EXERCISE BRIEF: The data that follows is to be copied exactly, with each image removed.

● ● ● ●

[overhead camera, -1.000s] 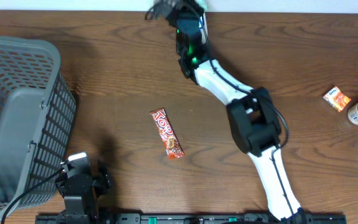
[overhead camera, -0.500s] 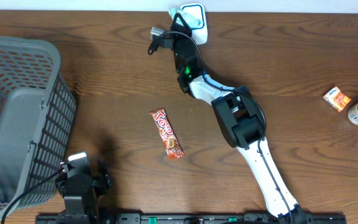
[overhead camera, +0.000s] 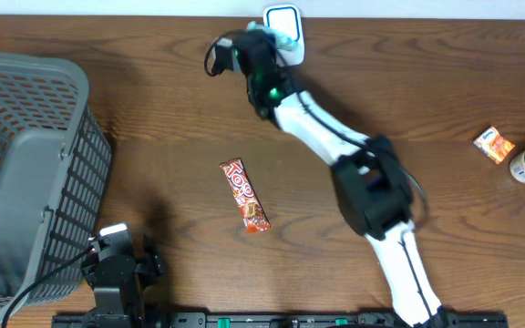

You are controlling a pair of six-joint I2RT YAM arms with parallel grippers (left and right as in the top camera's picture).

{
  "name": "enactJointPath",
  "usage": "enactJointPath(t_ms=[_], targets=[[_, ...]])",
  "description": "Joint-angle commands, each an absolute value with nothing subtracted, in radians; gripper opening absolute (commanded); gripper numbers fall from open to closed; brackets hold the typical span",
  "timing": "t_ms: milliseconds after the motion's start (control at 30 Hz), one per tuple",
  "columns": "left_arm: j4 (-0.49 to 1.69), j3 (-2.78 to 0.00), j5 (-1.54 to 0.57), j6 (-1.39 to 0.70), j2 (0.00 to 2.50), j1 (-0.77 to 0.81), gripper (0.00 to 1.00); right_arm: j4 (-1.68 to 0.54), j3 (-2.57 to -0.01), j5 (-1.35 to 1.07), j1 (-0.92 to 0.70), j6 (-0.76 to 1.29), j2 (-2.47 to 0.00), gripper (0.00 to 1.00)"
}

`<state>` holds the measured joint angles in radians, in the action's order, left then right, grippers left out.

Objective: Scan the item barcode
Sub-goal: 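Carry the tissue pack to the right edge and release it by the bottle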

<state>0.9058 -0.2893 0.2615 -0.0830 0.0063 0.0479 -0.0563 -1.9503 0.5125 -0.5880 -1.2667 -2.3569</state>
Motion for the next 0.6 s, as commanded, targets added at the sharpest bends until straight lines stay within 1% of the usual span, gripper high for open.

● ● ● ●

SOLUTION BELOW:
[overhead camera, -1.000s] 
[overhead camera, -0.500s] 
[overhead camera, +0.000s] 

You are controlling a pair of six-joint I2RT YAM arms with parallel grippers (left and right as in the top camera's picture).

{
  "name": "enactJointPath",
  "usage": "enactJointPath(t_ms=[_], targets=[[_, ...]])",
  "description": "Joint-angle commands, each an absolute value with nothing subtracted, in radians; gripper opening absolute (commanded); gripper numbers fall from open to closed; brackets hold the typical span",
  "timing": "t_ms: milliseconds after the motion's start (control at 30 Hz), one per tuple",
  "columns": "left_arm: j4 (-0.49 to 1.69), j3 (-2.78 to 0.00), j5 (-1.54 to 0.57), j6 (-1.39 to 0.70), j2 (0.00 to 2.50), j1 (-0.77 to 0.81), gripper (0.00 to 1.00); right_arm: j4 (-1.68 to 0.54), j3 (-2.57 to -0.01), j5 (-1.35 to 1.07), j1 (-0.92 to 0.70), j6 (-0.76 to 1.29), j2 (-2.47 to 0.00), gripper (0.00 to 1.00)"
}

`<state>` holds the measured joint angles in radians, in the action's order, left then right, grippers left out.

Objective: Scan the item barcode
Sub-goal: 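Carry the tissue pack to the right edge and release it by the bottle
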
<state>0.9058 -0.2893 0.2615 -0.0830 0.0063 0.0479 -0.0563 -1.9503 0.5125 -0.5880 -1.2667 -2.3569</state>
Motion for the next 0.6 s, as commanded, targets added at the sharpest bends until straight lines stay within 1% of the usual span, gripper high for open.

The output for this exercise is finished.